## What to work on:
Search the records below for the string "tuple", and report each line that contains it.

### Supplied data

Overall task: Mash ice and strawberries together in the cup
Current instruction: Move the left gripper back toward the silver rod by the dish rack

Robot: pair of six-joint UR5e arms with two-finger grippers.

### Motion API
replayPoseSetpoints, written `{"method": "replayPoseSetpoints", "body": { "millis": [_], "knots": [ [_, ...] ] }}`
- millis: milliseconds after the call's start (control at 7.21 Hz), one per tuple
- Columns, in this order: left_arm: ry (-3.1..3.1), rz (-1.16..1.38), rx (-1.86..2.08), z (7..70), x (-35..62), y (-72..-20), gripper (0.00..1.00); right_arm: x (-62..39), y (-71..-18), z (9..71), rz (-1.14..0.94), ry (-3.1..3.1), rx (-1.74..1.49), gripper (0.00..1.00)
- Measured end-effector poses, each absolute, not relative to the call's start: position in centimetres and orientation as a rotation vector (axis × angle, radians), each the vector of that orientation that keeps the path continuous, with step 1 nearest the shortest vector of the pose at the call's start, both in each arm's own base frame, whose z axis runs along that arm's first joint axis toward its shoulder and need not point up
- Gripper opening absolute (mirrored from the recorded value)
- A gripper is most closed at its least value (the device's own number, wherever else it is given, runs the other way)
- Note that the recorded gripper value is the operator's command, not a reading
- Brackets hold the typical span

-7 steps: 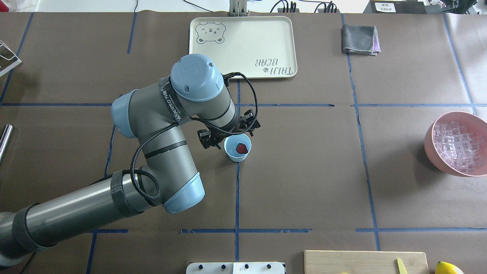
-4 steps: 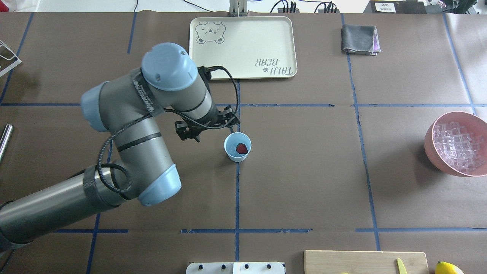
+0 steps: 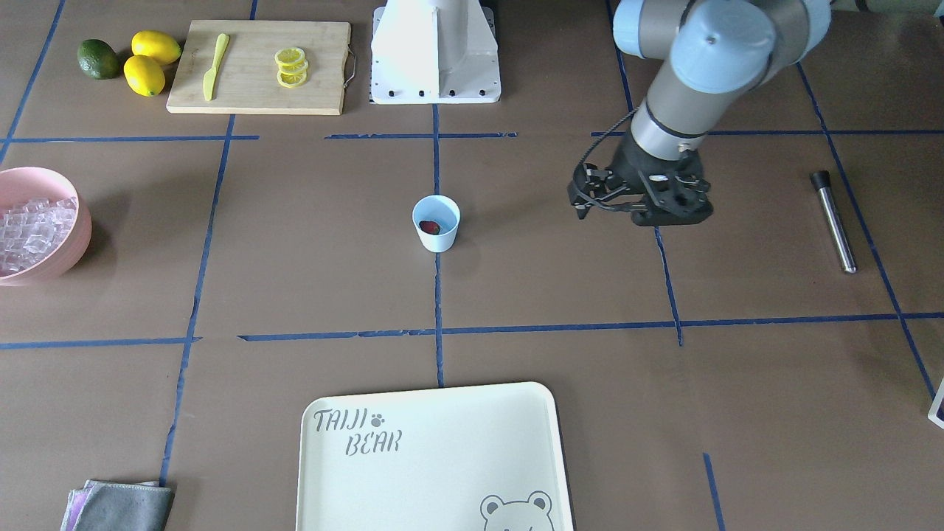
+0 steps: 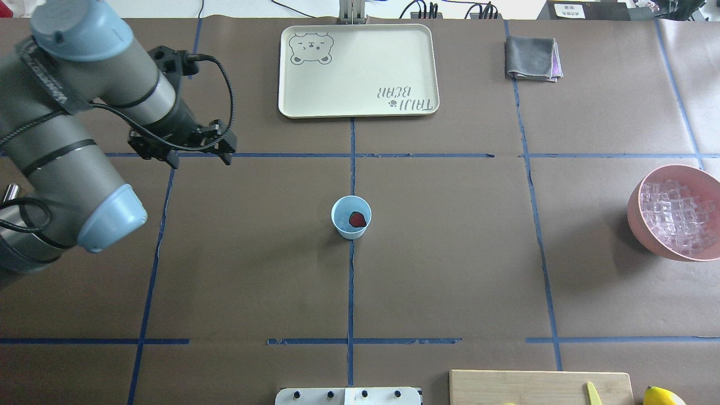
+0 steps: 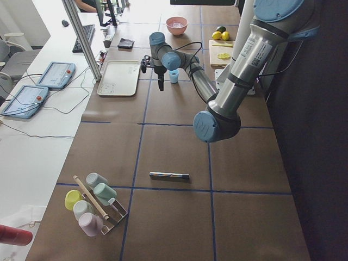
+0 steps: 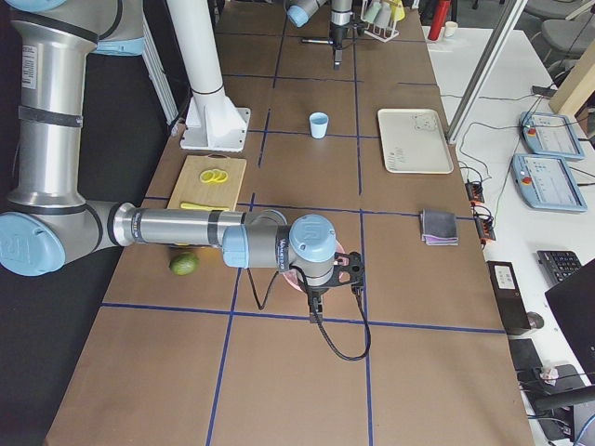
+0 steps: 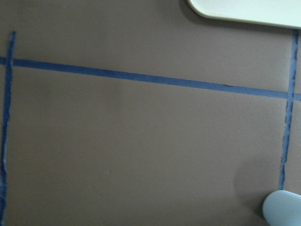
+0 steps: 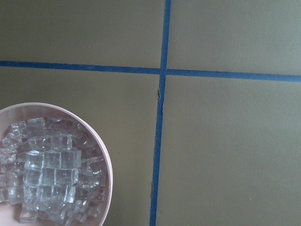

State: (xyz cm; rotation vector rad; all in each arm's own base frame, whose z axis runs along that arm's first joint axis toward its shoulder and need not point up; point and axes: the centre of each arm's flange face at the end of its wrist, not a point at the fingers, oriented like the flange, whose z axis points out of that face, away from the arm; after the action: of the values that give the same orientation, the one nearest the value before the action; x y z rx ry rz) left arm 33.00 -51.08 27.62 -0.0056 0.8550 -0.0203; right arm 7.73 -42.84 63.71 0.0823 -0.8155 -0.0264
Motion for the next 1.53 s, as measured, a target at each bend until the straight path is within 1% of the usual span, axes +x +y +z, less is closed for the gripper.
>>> {"method": "replayPoseSetpoints", "body": {
  "millis": [277,555,832,1248,1526],
  "knots": [
    [0.794,0.091,0.030,36.3,24.8,-52.1,1.00,7.7,-43.2,63.3,-0.029,-0.814,0.087,1.00],
    [0.754,0.134,0.038,44.9,18.0,-50.7,1.00,7.7,-43.9,63.0,-0.034,-0.811,0.095,1.00],
    [0.760,0.128,0.057,51.5,15.5,-48.2,1.00,7.7,-44.2,62.8,-0.035,-0.809,0.099,1.00],
    [0.796,0.059,0.103,62.8,14.4,-46.8,1.00,7.7,-44.4,62.6,-0.032,-0.804,0.101,1.00],
    [0.813,0.018,0.114,67.4,14.5,-46.5,1.00,7.7,-44.5,62.5,-0.030,-0.802,0.102,1.00]
  ]
}}
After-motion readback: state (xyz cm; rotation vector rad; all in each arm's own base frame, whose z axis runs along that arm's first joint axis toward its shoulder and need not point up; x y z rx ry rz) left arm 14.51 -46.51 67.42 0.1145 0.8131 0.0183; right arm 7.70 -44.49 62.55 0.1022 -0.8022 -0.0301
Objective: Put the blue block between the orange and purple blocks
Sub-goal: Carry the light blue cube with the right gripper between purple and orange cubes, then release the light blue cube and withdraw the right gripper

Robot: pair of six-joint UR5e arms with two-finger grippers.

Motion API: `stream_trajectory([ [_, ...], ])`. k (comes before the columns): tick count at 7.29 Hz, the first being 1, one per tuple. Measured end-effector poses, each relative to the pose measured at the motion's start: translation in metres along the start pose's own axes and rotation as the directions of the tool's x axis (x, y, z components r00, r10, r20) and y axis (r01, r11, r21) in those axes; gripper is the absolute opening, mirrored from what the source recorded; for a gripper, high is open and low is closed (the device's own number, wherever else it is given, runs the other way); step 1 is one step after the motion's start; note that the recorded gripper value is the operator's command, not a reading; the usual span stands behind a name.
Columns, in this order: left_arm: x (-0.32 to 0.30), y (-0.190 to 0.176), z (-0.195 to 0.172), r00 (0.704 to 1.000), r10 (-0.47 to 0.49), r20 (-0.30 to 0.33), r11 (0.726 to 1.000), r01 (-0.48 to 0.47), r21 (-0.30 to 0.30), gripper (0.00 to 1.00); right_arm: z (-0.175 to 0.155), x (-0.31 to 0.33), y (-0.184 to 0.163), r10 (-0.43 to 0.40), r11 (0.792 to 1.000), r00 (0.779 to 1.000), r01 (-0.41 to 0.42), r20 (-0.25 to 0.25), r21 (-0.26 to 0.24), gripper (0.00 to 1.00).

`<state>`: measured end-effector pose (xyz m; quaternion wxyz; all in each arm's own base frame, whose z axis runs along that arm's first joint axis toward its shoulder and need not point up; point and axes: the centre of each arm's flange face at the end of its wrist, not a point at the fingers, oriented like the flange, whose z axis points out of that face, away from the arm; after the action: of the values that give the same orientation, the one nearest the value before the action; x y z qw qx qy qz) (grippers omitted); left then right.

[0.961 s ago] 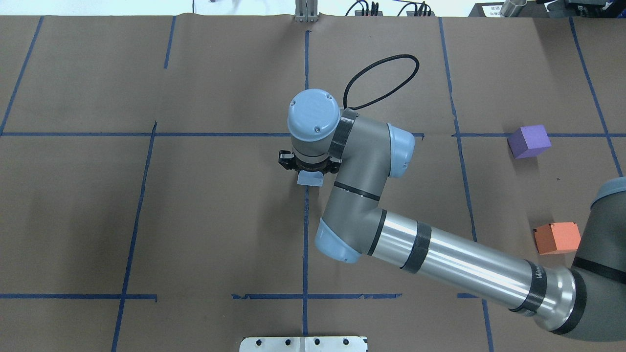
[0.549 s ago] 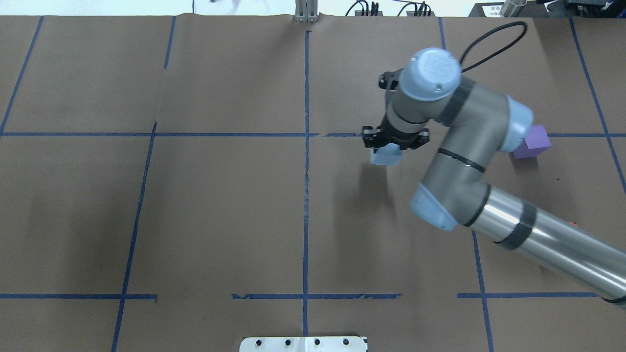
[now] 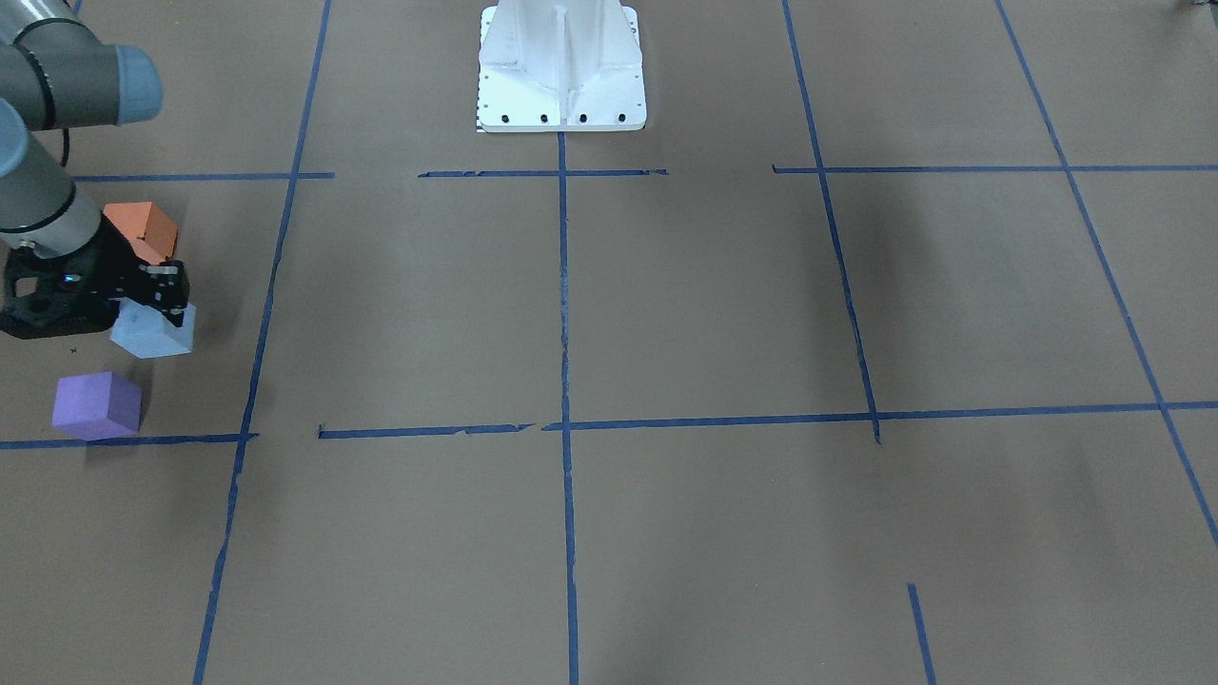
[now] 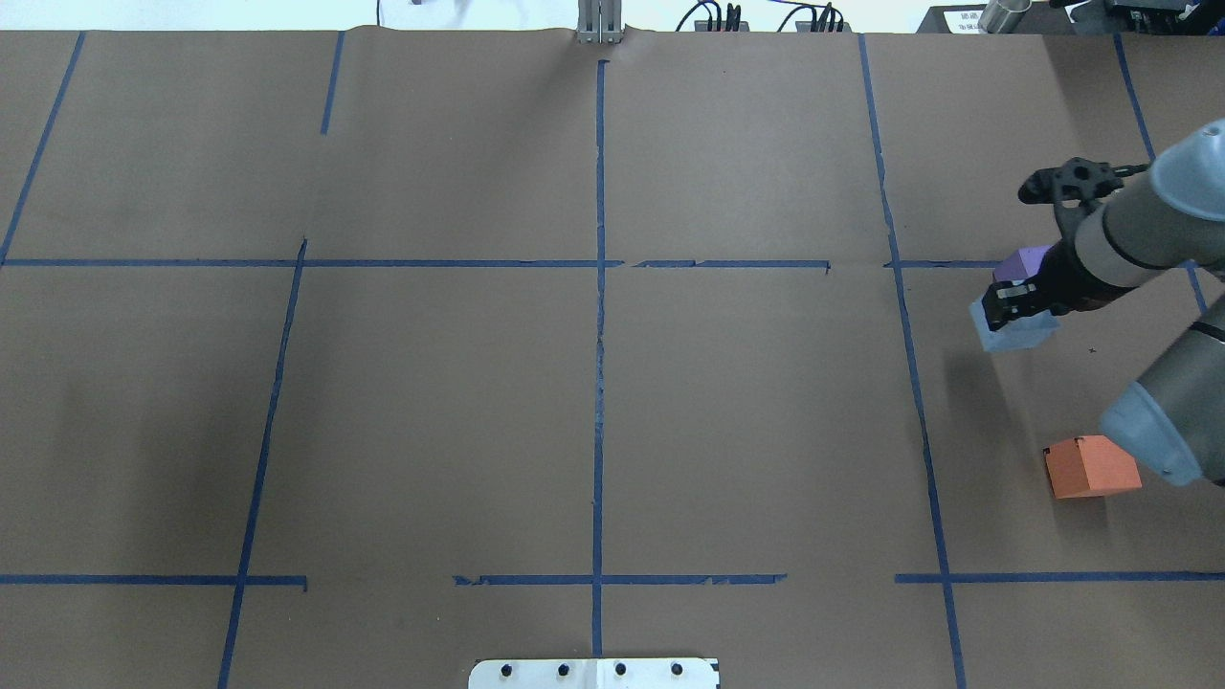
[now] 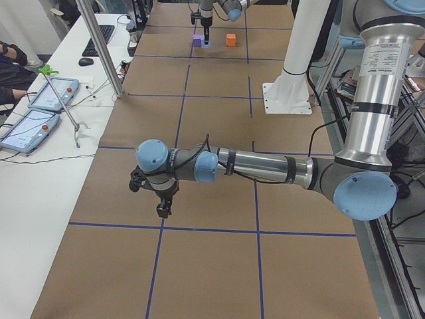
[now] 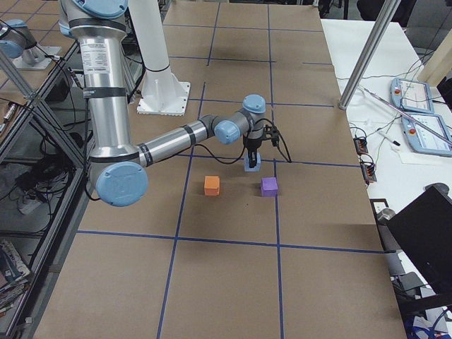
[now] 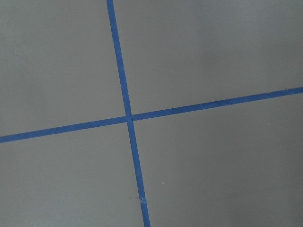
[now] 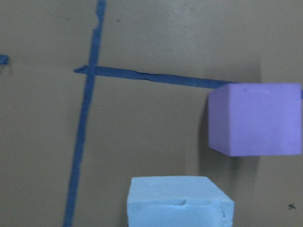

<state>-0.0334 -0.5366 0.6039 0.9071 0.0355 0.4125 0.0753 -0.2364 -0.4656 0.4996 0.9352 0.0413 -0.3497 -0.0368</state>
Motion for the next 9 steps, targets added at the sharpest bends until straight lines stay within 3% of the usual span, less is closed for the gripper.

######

## Task solution:
- millis: milliseconds after the call's start (control at 7.21 Hz), one per tuple
Motion API: `stream_trajectory([ [_, ...], ])`. k (comes before the columns): tick count at 7.29 Hz, the first being 1, one per tuple. Measured end-effector poses, each relative to the pose measured at the motion's start: translation in metres along the start pose's own axes and rotation as the directions of the tool's x axis (x, y, z components r00, r10, r20) and y axis (r01, r11, r21) in those axes; gripper is the absolute opening, mirrored from what the source recorded; for a gripper, high is open and low is closed (the device's own number, wherever else it is given, runs the other way); step 1 is one step after the motion's start; note that the recorded gripper value is the operator's command, not a reading; the usual span stands behind a name.

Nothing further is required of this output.